Sev Onyshkevych, serial technology entrepreneur and Chief Marketing Officer of ELEKS, speaks with GrowthCap, about how Ukrainian software engineers are differentiating themselves in the field of data sciences
RJ: Sev, thanks for taking the time, you have a very long and impressive track record in the technology field, perhaps we could kick off with your background.
Sev: Thanks very much. I’ve been a software and internet entrepreneur for 30 plus years now, going back to the very early days of the PC, have participated in 12 exits, some bigger than others; most recently FieldView Solutions sold to NIyte, previously Raritan Computer sold to Legrand and a number of others. I’m currently working on a project in global software development with a company called ELEKS; we’re 900 software developers primarily based in Ukraine and Poland. I’m the Chief Global Sales and Marketing Officer and am situated both in Princeton, New Jersey and in Lviv, Ukraine.

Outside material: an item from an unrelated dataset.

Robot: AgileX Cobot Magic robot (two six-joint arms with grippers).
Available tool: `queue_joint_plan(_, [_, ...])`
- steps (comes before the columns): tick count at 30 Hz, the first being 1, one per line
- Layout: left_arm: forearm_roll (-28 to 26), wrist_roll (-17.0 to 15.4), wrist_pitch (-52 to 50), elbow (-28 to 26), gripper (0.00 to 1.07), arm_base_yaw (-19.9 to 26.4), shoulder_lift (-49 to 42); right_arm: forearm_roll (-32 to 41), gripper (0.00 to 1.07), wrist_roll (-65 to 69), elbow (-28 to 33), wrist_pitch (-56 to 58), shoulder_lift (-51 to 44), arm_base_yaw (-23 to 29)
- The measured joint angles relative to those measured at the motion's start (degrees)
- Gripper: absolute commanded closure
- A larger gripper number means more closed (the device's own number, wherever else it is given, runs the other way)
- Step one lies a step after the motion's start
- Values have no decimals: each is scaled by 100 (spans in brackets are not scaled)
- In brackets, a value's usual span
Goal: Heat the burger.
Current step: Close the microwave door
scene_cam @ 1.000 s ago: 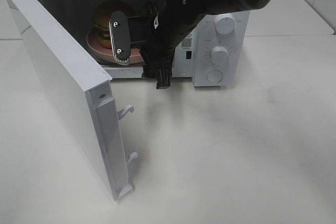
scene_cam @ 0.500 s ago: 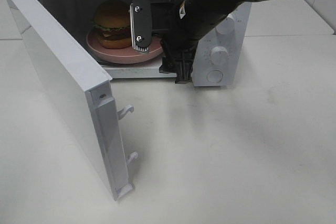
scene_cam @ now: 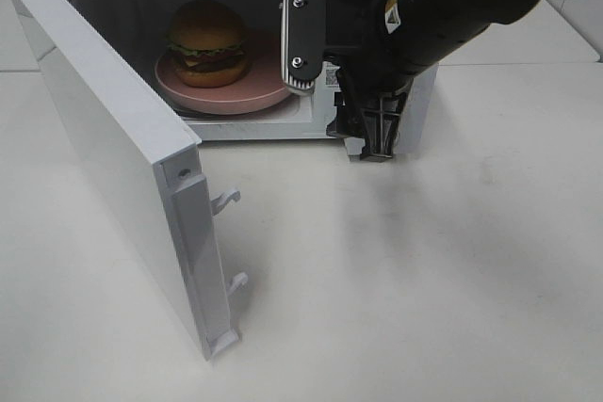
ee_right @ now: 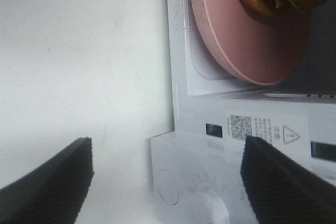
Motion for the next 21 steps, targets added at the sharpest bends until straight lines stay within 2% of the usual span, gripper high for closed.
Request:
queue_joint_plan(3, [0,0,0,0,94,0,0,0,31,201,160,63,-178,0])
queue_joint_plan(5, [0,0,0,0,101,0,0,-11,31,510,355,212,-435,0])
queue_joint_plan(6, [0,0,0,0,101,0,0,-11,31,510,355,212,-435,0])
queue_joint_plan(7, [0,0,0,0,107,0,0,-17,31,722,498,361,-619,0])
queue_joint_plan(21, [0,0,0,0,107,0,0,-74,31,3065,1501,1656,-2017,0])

RJ: Given your longevity in the industry, perhaps you can shed some light on the evolution of technology that you’ve seen and in particular in the field of data sciences, which I believe is one of your core strengths at ELEKS?
Sev: The area that I work in now has evolved markedly; the whole off-shoring, near shoring, out-staffing industry has morphed over the past few years from staff augmentation, which has become a commodity where hundreds of developers are working on back-end, back office types of applications or migrations, in a “software factory” environment. It’s difficult for off-shoring companies around the world to compete, except on scale and price in that end of the market. But in terms of the providers and clients today, we’re moving up the food chain, up the value chain, to ever-more differentiated and value-added services.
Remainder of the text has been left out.